§ **Task instructions**
Each line of the data below holding the word "wall" must be copied.

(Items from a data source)
- Opening Delimiter -
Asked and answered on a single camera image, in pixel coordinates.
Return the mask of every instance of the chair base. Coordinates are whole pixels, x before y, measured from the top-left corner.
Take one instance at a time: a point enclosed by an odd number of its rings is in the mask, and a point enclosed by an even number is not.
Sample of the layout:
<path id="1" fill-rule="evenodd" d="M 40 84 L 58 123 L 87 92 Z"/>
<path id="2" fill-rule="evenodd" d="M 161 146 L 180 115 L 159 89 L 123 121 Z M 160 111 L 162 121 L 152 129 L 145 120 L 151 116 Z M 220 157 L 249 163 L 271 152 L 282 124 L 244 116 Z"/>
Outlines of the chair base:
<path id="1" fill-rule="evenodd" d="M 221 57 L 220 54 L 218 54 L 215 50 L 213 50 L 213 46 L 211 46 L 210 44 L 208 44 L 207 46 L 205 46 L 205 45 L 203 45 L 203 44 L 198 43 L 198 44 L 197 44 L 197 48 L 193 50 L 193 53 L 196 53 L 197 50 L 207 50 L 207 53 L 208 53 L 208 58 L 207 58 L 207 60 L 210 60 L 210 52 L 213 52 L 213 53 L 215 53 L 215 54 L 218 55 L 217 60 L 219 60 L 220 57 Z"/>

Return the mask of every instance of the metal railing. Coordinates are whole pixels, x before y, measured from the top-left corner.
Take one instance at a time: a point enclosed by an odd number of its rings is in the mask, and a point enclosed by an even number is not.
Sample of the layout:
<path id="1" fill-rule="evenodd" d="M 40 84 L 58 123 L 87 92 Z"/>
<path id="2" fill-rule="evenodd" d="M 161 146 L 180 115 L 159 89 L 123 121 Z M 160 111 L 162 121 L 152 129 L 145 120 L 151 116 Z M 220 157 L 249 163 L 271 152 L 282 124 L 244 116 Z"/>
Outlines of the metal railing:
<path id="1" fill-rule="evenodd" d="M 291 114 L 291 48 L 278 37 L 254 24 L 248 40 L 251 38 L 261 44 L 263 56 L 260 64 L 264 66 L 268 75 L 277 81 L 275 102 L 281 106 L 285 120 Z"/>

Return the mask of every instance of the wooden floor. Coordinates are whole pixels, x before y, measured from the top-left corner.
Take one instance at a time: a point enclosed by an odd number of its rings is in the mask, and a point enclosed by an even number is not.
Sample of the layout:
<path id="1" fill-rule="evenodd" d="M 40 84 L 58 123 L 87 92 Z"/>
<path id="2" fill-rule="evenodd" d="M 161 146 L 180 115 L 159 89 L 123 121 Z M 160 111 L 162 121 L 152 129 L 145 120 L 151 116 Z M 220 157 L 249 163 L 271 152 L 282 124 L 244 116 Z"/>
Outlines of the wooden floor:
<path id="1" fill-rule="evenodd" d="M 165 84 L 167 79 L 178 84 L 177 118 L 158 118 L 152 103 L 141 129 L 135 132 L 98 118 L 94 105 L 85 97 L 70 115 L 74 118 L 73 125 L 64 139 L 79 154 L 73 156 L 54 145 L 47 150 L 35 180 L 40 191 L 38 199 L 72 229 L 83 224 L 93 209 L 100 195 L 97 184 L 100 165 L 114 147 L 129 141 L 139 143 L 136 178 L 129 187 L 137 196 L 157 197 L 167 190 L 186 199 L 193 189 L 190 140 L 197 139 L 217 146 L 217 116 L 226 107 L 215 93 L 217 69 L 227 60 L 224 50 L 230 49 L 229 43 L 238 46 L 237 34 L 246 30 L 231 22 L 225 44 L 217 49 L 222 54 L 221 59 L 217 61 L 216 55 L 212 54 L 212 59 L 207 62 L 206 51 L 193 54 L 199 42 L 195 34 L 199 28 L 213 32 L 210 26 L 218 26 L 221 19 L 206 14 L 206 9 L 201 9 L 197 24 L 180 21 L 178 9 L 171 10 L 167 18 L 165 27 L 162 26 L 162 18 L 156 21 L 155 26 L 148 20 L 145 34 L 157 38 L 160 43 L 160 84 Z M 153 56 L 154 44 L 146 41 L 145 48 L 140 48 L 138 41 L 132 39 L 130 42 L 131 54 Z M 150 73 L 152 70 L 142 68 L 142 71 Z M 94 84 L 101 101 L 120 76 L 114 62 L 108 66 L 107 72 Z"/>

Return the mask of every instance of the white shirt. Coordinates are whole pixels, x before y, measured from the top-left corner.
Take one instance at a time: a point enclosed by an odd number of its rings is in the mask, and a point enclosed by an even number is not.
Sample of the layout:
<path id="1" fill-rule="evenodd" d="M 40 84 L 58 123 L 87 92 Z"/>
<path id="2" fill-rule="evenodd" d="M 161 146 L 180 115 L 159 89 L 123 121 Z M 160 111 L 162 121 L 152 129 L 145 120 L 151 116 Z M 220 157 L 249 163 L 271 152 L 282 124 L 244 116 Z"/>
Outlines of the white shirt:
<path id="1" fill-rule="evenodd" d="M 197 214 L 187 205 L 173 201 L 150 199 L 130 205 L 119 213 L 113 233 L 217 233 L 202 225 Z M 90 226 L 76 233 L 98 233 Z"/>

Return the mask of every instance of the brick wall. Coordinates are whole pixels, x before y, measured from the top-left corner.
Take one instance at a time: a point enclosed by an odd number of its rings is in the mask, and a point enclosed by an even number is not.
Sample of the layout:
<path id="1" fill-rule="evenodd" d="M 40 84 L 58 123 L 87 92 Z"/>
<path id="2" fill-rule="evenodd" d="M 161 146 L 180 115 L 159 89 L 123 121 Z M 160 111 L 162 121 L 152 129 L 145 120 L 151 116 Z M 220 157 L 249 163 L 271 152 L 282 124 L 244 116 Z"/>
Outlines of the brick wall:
- Closing Delimiter -
§ **Response area**
Return the mask of every instance of the brick wall. Coordinates are whole pixels, x before y, measured from the top-left corner.
Outlines of the brick wall:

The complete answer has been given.